The reasons that nobody slams Russia and France for supporting dictators? Well, (a) there are bigger fish to fry, like you-know-who, (b) these countries have not turned their love of democracy into the central pillar of their nation’s identity and (c) relating to (b) these other countries do not engage in the practice of using democracy as an excuse to invade and occupy geostrategically important countries in the furthering of an agenda of global dominance.

I suggest to you that it is the US’s hypocrisy in the matter that makes it a particularly attractive target. If you were not so busy tripping over your own feet and making such an attention – attracting ass of yourselves, I put it to you that the countries you mentioned would indeed be the target of our vitriol and scorn.

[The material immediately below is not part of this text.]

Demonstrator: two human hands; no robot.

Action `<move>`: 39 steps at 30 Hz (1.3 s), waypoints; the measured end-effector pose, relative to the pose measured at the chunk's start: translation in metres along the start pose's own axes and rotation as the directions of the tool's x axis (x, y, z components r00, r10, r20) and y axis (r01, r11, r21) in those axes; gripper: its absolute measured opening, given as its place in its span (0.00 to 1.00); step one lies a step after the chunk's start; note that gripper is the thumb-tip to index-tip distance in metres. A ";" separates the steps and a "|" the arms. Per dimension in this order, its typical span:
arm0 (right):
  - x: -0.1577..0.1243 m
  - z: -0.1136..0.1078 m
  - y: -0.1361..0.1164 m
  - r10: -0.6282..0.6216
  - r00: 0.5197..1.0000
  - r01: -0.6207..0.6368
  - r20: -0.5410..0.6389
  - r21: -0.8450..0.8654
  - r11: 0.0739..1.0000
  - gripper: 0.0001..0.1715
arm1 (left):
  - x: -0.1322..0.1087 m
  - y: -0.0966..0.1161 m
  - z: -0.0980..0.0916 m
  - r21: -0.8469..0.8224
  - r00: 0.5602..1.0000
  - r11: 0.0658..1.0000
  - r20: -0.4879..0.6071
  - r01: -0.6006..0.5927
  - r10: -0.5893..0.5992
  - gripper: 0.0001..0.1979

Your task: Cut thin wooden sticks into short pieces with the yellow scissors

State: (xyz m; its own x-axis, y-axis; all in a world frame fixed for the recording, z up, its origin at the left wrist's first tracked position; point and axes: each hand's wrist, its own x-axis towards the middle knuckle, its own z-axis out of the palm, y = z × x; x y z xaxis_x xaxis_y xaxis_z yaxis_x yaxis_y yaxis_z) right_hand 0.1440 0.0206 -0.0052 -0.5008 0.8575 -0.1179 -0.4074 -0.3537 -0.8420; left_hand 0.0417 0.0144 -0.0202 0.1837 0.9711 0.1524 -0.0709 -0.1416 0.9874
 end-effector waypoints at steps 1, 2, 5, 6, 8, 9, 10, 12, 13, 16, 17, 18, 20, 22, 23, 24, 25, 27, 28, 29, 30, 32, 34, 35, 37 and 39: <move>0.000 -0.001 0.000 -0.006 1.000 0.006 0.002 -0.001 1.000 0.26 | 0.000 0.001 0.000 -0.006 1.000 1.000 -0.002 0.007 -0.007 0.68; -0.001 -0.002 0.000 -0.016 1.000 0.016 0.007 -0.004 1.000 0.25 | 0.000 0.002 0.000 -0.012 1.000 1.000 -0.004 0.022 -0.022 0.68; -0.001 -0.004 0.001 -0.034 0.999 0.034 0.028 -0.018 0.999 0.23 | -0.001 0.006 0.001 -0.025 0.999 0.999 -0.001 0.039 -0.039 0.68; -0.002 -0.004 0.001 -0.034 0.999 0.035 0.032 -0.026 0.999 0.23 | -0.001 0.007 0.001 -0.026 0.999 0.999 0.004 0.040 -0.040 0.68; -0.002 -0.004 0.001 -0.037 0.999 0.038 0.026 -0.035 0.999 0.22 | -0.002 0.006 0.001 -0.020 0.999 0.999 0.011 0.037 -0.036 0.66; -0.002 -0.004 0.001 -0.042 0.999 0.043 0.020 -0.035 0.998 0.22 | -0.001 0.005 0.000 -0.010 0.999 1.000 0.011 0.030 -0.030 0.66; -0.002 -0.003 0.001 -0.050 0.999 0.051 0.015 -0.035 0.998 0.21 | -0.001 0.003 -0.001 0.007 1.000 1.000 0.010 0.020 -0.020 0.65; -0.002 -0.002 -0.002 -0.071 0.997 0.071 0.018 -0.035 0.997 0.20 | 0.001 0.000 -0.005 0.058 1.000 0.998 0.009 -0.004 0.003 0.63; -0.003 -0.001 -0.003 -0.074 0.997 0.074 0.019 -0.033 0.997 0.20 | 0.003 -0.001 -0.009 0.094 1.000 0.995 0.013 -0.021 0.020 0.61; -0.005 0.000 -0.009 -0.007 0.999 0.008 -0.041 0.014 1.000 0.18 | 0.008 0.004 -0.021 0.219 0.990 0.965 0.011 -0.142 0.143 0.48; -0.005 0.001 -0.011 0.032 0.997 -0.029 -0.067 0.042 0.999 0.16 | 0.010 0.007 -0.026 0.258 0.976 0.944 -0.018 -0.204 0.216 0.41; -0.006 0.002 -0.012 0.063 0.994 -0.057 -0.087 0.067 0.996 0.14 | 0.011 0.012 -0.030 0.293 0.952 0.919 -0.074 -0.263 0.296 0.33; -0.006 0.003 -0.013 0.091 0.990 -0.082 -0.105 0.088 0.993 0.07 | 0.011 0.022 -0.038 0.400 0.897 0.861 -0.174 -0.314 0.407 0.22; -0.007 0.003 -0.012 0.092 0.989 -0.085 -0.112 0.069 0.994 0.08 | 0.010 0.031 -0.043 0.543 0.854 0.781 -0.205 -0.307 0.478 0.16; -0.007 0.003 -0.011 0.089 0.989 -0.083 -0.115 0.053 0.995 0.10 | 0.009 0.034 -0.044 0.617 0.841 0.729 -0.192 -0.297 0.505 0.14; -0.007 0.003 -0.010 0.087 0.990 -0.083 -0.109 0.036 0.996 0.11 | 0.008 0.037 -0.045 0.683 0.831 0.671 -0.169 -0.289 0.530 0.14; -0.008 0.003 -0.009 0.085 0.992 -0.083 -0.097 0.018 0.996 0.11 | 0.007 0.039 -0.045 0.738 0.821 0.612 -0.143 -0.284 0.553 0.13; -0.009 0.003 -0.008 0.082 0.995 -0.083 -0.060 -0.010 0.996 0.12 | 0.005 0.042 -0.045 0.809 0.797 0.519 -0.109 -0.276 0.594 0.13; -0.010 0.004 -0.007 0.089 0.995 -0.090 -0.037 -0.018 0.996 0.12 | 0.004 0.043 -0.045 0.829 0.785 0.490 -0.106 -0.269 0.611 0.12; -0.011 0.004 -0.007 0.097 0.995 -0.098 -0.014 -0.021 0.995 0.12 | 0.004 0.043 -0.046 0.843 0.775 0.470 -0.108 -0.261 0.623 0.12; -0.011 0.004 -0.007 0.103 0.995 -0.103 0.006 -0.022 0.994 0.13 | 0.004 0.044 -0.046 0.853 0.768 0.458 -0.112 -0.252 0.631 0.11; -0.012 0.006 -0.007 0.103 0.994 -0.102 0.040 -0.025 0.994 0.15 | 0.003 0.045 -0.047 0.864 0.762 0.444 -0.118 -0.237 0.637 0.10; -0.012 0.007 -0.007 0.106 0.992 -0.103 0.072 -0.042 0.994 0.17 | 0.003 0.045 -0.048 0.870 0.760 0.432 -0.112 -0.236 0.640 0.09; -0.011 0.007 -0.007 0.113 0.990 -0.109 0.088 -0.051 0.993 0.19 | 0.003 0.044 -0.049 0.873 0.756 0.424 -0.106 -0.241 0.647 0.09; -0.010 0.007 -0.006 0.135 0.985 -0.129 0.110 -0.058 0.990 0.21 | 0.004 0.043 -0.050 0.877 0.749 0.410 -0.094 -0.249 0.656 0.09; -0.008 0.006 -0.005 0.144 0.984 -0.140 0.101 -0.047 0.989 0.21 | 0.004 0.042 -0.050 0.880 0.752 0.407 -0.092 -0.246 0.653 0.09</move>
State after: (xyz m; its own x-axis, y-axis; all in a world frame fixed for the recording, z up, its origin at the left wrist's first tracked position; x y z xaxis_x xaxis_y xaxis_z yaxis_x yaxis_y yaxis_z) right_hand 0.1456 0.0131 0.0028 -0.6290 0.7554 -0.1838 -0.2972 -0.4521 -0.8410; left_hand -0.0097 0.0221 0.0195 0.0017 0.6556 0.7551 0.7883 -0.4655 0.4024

On the oil issue: I must seriously put together an encyclopaedic post on the subject, and comprehensively dissect the issue for people like yourself. Let me put it very simply. If your objective is not to buy the oil for economic use, but to control it as an economic weapons against future competitors, then it makes sense to control either directly or by proxy the source from whence it comes. Even if your agenda is a more innocuous economic one, not controlling the source makes your vulnerable to fluctuations in the price, like the Oil Crisis, that, if timed right, can seriously screw your economy. Controlling output will guarantee the stability of the oil price as well as delivery. Thirdly, the price you buy it for today will not be the price you pay in thirty years time. The value of Iraqi oil will increase exponentially as worldwide reserves start to run dry.

These are some points you can think about.